The need for policy makers and the wider public to obtain insight
into the scholarly quality of research activities in universities is
legitimate, but scholarly research quality is not as
straightforwardly measured and ranked as performance in many other
societal domains.
Rankings are in a sense one-dimensional: entities are ordered by
descending score on one particular statistic. They disregard
relationships among entities, particularly how the performance of
one entity depends upon that of other entities.

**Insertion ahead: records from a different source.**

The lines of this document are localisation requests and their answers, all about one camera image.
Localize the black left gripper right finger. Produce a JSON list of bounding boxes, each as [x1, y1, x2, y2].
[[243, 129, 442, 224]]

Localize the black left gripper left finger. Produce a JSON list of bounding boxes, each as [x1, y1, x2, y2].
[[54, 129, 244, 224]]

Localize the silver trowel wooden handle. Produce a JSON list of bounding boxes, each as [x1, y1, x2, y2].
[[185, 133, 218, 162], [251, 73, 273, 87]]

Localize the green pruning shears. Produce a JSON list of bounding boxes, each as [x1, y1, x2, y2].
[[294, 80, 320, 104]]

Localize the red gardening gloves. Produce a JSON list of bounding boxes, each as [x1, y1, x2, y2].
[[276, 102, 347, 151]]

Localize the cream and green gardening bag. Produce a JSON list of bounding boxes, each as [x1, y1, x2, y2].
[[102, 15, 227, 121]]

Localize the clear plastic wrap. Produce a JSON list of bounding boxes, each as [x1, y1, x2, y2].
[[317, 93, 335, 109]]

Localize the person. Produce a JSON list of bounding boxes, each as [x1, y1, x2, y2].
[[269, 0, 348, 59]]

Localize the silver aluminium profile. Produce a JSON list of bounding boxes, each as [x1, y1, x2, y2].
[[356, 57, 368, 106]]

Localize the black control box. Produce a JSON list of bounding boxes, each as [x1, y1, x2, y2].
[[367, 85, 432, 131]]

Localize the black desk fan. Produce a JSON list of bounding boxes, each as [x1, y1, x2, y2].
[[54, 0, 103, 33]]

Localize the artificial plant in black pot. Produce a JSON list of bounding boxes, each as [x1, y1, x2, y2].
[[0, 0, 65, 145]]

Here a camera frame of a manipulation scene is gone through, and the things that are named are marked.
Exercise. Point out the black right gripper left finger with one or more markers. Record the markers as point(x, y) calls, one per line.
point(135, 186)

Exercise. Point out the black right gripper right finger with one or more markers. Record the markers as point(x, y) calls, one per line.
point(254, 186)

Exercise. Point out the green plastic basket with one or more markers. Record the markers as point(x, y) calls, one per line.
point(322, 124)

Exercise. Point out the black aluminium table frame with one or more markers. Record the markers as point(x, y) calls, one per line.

Differences may exist among countries, and even among institutions
within a particular country, with respect to the criteria that are
applied in assigning the name ‘university’ to an
institution of higher education.
A research university is defined as a university of which the size
of research activity exceeds a certain level. However, it is
extremely difficult to define a precise threshold for a university’s
number of published papers above which it is to be considered as a
research university.
It is useful to distinguish between general and specialised
universities, even though it is difficult to draw a sharp borderline
between the two. A disciplinary specialisation index is proposed to
measure the degree of disciplinary specialisation in a university’s
research activities, applying a classification of published articles
into 15 disciplines.
In
order to define a university’s article output, all papers were
selected in which its name or that its major departments is
mentioned explicitly in the address, taking into account all
sorts of name variants. Moreover, papers were added from hospitals
affiliated to a university, published by authors who revealed strong
collaboration links with that university. Accuracy levels are
between 90 and 95 per cent.
Indicators
were calculated of the size of a university’s article output
and its citation impact per published article, compared to a world
average and corrected for differences in citation practices among
disciplines. Data were extracted from the Web of Science
(WoS), created by Thomson Scientific.
WoS
coverage is excellent or good in most disciplines, except in parts
of social sciences and humanities. Therefore, the indicators
calculated in this study may not properly reflect a university’s
position in the latter domains of scholarship, especially when it is
located in a non-English speaking country.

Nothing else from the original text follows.